Tuesday, November 22, 2011

WHAT IS IT?


A bronze object was found in August on Cape Espenberg, which is near Kotzebue, Alaska, a coastal town along the Chukchi Sea. This part of the High Arctic has been home to the Inupiat Eskimos for eons, and their subsistence culture is still busy with berry picking, fishing, and hunting. Old ivory, stone, and wooden artifacts are commonplace and easy to find in the ancient earthen homes they left behind.

Early Native Alaskans didn’t melt metal and pour molded castings, so the recent discovery of this artifact in a 1000-year-old mizzen was shocking, especially since the leather on its one end dated 1,400 years back. Archaeologists are left scratching their heads, without any good explanation for what they found. Maybe it came from China, they think.

Recently, a Chinese coin minted between 1667 and 1671 was found along the Yukon River 150 miles northwest of Whitehorse. Old Chinese coins have been regularly found along Alaska’s southeastern seacoast, but to find one so far inland blows everyone’s mind. Added to this great mystery is a Chinese coin from the early 1400s was found at Beaver Creek, the border point between Alaska and Canada. A pig bone was also found, except there weren’t any pigs in the North until after the 1898 Gold Rush. This has thrown archaeologists for a loop as well.

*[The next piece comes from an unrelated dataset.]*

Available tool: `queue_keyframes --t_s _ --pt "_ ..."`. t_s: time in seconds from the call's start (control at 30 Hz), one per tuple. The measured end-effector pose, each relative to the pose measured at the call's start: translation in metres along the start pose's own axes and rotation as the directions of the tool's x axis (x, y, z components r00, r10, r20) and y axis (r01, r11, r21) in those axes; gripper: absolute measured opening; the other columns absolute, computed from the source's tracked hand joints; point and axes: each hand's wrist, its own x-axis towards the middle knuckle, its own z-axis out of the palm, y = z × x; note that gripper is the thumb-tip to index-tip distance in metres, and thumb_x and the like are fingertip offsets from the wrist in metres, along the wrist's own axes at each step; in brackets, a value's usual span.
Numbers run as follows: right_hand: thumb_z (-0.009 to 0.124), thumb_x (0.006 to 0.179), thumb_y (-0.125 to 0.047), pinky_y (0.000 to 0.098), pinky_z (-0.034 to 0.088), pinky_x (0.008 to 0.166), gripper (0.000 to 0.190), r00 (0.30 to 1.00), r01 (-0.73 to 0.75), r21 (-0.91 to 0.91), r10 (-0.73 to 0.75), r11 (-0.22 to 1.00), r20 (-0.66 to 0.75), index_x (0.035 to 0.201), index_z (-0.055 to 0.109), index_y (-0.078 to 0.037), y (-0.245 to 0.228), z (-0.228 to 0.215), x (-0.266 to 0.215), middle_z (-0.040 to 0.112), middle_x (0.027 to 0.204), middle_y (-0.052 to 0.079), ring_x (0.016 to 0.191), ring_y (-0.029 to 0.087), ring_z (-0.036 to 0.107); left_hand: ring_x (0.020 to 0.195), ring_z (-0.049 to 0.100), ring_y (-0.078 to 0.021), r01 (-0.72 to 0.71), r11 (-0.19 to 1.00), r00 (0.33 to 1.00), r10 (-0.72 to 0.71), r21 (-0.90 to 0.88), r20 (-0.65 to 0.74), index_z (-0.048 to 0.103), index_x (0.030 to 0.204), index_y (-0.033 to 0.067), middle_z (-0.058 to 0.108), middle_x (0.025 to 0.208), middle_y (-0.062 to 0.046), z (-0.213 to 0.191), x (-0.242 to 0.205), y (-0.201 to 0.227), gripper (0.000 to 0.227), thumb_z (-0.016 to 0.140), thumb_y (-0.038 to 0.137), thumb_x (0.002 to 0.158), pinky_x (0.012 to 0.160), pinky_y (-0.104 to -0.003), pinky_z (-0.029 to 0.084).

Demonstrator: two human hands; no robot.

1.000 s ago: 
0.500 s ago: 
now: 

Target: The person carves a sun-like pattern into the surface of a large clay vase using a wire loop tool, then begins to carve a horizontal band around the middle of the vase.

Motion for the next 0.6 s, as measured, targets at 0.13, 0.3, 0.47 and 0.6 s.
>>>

I’ve always believed the Chinese discovered Alaska long before any Europeans did, and now there’s proof. It’s fact the ancient Chinese knew about Siberia, so it stands to reason they would have been told about another land just across the Bering Strait, which is only 53 miles wide. I think they started exploring and trading in Alaska long ago. Would-be experts will call me crazy, but I have more proof than they do. How in hell else did these artifacts get to the Far North?